→ **TASK STATEMENT**: Nothing is to be output except the lines from the one containing "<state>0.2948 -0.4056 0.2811" through the end of the material, each reproduced exactly.

[[ DATASET EXCERPT, beginning ]]

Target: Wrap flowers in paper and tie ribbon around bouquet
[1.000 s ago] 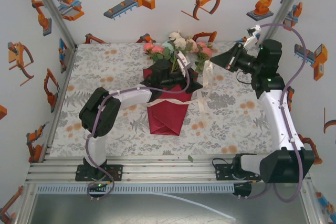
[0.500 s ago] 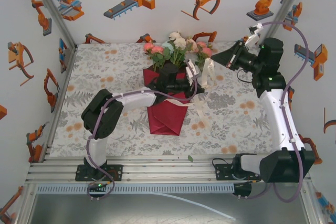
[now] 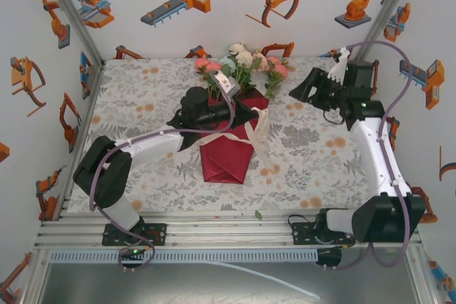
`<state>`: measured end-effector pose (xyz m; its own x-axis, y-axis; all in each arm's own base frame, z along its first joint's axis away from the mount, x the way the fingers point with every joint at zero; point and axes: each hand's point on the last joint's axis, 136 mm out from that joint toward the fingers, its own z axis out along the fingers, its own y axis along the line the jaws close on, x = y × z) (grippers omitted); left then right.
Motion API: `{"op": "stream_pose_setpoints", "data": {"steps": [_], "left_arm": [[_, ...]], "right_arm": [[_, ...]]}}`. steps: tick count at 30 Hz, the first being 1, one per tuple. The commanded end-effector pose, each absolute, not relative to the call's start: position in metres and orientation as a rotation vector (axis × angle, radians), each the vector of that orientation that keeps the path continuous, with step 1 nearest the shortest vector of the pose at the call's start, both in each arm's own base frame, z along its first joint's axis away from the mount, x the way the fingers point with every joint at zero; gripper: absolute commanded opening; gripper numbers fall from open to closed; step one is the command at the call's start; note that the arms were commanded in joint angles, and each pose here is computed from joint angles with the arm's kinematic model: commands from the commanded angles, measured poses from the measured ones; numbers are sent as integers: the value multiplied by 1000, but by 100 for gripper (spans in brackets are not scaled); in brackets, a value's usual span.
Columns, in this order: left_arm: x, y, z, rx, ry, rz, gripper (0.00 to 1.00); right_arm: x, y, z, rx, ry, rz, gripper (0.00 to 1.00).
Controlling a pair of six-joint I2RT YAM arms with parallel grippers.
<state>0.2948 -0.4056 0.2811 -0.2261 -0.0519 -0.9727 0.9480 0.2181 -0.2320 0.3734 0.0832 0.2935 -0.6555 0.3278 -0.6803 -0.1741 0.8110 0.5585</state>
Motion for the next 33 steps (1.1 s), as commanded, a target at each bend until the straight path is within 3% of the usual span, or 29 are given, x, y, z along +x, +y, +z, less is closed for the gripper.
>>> {"op": "stream_pose_setpoints", "data": {"steps": [1,10,19,28,33], "left_arm": [[294,-395,298,825,1450,-1314,0],[295,-383,310,816,1497,-1302,0],[281,-365,340,834,1477,-1222,0],[298,-323,339,735,1619,-898,0],[303,-282,353,628,1683,-733,0]], "right_arm": [[353,89,288,3,2109,774,67],[336,185,247,-254,1994,1056,65],[359,220,151,-351,2177,994,64],[361,205,112,-296,2359,856,22],[367,155,89,-185,2500,449,23]]}}
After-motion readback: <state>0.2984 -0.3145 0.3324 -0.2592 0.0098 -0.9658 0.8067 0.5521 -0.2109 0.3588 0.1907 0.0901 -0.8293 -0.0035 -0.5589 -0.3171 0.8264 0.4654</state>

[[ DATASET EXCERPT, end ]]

→ **SOLUTION TO THE EXERCISE**:
<state>0.2948 -0.4056 0.2811 -0.2261 -0.0519 -0.9727 0.9480 0.2181 -0.2320 0.3734 0.0832 0.2935 -0.6555 0.3278 -0.6803 -0.1741 0.8110 0.5585</state>
Motion for the next 33 steps (1.1 s), as commanded, a target at each bend until the straight path is within 3% of the usual span, or 29 are given, x, y, z along +x, +y, +z, less is closed for the gripper.
>>> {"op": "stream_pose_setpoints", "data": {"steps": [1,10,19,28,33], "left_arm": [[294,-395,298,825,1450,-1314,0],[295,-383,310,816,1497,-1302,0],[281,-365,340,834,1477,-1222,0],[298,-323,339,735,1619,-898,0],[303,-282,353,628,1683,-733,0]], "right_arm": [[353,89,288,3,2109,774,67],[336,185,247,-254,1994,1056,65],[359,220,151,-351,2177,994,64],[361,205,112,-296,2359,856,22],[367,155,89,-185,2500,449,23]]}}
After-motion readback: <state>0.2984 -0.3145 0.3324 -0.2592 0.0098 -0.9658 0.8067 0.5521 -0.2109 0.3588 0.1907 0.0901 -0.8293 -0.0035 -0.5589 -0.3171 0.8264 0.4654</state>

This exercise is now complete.